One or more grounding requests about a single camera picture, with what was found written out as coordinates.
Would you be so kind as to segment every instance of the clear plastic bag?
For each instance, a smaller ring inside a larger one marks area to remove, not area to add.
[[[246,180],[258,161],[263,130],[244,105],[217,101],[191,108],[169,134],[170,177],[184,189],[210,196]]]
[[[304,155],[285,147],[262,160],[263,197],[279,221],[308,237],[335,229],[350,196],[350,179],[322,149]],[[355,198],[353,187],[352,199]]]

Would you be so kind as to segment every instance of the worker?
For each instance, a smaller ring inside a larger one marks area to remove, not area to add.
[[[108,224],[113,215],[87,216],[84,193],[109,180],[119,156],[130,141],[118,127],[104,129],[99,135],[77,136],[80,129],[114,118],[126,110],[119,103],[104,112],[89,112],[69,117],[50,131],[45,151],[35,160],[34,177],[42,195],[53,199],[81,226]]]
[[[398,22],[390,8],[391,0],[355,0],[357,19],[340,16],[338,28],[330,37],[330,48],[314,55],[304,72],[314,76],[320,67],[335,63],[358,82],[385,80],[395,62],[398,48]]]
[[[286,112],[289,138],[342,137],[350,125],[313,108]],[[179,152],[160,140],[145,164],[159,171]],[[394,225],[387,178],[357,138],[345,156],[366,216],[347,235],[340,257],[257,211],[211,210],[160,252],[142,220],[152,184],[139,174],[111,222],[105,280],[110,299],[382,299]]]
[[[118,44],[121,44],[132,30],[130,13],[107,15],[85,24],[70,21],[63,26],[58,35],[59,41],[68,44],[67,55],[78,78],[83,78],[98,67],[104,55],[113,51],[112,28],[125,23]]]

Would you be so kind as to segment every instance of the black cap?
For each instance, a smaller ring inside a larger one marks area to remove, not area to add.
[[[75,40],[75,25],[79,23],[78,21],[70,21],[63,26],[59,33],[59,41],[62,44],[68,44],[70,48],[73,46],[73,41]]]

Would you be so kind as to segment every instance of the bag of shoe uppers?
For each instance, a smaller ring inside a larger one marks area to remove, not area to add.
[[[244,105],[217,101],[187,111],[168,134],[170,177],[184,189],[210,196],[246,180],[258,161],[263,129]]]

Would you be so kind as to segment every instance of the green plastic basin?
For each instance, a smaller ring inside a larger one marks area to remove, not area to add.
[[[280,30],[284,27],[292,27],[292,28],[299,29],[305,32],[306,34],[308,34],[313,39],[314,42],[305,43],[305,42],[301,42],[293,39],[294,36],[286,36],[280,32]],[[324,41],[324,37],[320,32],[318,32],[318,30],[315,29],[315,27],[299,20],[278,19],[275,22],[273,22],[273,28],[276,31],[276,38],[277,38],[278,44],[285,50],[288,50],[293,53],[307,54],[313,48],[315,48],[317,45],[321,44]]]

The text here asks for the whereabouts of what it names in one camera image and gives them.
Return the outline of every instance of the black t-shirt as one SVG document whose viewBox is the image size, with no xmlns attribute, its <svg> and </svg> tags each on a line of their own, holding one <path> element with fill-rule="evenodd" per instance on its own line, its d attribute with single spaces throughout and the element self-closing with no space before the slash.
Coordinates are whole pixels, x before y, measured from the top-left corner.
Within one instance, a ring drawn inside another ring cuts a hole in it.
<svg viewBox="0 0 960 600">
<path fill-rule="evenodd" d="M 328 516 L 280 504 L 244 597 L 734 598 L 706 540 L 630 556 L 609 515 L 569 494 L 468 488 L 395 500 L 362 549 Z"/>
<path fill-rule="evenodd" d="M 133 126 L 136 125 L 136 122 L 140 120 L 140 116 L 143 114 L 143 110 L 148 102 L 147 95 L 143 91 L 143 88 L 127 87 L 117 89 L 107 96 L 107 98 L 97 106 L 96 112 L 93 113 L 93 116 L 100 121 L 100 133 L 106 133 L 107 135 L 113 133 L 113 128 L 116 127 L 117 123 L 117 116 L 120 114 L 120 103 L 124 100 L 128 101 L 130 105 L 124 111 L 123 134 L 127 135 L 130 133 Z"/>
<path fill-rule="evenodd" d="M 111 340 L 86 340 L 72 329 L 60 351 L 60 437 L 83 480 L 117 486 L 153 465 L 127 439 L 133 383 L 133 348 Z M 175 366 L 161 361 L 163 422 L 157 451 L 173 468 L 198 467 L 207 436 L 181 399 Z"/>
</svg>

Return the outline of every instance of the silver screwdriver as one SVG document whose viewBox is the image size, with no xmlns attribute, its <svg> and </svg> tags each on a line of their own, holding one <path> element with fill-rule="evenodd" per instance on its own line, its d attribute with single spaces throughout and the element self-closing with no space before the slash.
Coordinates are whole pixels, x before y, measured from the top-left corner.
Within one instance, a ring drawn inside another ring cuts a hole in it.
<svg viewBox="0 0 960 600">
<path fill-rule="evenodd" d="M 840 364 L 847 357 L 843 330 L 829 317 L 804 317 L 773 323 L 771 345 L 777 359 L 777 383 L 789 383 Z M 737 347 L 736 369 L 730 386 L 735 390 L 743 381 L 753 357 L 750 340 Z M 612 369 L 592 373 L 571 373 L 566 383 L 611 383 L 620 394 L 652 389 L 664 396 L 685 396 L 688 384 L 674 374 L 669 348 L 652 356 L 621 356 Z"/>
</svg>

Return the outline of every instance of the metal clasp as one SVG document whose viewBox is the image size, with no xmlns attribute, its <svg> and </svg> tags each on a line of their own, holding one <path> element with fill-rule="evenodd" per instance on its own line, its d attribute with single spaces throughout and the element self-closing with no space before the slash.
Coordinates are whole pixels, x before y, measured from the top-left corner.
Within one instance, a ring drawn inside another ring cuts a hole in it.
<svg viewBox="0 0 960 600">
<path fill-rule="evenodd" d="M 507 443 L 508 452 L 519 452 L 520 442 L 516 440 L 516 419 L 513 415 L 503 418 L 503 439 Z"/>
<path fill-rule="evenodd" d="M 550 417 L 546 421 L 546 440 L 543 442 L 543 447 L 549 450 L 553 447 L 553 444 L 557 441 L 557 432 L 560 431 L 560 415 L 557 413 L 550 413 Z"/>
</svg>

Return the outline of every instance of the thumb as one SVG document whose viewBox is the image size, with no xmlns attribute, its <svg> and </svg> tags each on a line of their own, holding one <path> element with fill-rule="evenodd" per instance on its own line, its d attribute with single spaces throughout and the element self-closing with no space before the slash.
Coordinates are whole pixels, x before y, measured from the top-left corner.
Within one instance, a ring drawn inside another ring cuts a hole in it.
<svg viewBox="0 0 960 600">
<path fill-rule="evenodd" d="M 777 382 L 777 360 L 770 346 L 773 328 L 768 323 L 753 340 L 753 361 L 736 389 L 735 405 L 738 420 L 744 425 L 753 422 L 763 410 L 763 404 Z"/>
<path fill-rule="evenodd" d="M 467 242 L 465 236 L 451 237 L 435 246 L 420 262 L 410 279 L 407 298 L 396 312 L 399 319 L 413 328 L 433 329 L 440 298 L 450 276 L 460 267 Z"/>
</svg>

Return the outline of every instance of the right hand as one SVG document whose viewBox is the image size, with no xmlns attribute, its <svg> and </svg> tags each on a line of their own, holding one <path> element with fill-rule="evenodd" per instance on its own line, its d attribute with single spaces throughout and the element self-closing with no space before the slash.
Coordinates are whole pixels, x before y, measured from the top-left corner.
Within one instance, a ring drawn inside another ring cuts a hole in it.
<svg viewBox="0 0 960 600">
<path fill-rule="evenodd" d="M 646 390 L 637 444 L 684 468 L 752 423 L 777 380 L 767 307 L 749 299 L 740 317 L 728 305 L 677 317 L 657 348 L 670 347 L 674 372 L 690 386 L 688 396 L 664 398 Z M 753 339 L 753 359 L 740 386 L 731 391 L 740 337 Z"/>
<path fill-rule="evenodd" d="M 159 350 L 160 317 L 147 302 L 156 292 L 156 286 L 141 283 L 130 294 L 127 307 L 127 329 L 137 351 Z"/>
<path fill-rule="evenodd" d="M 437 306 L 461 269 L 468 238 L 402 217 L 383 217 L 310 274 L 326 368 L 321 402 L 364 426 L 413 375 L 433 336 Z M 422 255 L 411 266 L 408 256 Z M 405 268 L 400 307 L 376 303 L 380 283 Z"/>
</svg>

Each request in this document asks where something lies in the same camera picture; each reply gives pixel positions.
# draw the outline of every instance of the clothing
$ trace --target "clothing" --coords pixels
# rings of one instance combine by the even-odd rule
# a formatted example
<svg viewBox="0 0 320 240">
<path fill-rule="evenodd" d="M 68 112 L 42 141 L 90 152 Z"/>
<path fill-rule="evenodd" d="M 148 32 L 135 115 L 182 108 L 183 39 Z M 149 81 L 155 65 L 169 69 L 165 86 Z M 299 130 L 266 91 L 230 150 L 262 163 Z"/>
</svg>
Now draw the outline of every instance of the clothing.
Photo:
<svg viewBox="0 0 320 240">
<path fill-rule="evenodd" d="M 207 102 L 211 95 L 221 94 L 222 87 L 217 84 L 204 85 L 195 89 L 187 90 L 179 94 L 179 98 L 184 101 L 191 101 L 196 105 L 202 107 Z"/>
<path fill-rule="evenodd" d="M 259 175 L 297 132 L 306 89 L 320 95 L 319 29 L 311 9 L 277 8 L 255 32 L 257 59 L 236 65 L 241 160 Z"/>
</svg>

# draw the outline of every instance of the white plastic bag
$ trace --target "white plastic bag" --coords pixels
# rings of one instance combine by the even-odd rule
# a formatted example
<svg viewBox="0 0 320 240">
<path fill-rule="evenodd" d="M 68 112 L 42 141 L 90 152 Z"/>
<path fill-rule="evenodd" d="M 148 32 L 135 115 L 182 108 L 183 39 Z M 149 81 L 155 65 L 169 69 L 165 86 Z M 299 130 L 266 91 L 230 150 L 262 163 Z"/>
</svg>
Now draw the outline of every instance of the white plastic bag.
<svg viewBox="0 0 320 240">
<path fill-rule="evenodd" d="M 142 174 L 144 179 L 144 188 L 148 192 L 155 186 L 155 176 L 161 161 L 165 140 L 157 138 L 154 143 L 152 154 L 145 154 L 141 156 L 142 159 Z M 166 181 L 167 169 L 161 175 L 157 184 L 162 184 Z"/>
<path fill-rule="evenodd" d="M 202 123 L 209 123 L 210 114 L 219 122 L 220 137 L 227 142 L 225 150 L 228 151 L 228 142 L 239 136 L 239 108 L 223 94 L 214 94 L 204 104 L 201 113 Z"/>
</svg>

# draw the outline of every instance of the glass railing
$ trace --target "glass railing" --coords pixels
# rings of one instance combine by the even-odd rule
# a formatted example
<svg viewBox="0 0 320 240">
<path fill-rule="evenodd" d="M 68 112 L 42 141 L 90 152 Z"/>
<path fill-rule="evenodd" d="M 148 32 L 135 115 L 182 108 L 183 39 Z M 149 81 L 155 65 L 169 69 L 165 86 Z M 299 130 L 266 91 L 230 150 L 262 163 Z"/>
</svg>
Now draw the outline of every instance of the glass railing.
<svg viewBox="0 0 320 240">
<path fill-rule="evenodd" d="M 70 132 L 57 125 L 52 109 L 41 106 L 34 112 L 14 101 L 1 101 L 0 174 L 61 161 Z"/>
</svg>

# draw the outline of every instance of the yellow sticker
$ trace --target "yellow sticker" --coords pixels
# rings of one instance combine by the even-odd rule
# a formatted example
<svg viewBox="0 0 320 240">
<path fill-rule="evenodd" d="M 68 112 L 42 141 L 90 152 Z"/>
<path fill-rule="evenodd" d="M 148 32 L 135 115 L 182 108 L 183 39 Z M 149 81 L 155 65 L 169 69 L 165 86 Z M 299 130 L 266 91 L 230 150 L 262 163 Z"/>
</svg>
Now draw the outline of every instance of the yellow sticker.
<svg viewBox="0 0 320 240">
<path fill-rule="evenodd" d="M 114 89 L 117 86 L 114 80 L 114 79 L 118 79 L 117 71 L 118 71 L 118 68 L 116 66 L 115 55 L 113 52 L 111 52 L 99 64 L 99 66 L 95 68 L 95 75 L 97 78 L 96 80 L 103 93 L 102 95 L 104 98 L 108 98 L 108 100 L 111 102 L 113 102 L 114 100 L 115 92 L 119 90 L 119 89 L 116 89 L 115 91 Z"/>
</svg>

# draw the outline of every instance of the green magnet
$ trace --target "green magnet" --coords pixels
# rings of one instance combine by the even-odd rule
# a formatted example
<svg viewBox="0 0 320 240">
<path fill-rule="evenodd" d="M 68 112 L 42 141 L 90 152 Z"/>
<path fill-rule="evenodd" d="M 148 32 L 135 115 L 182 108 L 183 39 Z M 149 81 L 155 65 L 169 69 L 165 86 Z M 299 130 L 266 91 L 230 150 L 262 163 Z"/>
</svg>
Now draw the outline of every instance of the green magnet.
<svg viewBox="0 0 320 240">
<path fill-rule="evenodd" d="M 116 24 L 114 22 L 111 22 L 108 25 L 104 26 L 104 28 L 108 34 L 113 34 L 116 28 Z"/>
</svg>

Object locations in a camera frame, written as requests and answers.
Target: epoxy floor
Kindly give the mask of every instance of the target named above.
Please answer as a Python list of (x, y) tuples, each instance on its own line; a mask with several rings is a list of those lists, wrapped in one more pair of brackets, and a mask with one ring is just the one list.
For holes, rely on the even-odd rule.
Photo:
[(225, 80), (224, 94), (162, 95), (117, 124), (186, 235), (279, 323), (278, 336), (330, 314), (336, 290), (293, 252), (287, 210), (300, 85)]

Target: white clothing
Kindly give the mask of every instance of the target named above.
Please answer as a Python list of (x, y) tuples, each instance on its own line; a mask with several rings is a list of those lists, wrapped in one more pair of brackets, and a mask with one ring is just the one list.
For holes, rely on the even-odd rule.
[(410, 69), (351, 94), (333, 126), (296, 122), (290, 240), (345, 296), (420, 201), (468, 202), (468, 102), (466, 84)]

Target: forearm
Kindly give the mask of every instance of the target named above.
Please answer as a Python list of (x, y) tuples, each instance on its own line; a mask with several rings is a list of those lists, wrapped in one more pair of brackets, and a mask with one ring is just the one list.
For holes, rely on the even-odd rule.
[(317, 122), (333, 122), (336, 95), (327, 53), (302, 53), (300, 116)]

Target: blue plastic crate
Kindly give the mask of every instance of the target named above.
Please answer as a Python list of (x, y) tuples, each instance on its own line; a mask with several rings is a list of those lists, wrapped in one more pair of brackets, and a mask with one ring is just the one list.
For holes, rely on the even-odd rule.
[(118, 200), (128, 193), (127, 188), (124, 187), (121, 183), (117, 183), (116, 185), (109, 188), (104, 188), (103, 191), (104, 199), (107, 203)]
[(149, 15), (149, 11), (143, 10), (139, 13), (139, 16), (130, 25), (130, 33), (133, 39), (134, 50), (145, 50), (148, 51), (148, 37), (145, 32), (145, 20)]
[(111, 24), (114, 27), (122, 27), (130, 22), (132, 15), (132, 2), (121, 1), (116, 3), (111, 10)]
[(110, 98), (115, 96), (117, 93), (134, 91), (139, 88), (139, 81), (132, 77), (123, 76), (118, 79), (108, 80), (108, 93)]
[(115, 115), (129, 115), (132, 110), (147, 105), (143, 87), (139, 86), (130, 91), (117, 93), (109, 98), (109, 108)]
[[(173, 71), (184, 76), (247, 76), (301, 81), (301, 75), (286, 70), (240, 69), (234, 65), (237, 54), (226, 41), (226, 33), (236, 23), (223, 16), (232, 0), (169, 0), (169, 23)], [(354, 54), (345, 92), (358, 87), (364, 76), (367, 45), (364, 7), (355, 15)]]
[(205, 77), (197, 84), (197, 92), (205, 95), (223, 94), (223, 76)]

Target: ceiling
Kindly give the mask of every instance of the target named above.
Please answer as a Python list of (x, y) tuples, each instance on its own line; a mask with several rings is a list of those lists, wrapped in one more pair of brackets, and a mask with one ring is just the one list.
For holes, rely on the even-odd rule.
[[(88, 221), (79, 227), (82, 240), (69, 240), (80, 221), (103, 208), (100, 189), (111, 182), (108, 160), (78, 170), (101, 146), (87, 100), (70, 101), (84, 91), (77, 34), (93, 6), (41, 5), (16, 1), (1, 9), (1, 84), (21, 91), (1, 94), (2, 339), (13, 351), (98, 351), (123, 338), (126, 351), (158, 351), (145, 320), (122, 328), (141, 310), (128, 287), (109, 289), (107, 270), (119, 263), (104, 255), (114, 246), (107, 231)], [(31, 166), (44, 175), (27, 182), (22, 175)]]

────────────────────────────────────────

**The task**. State how many lines of the records contain the word "written". Give that number alone.

**Answer box**. 2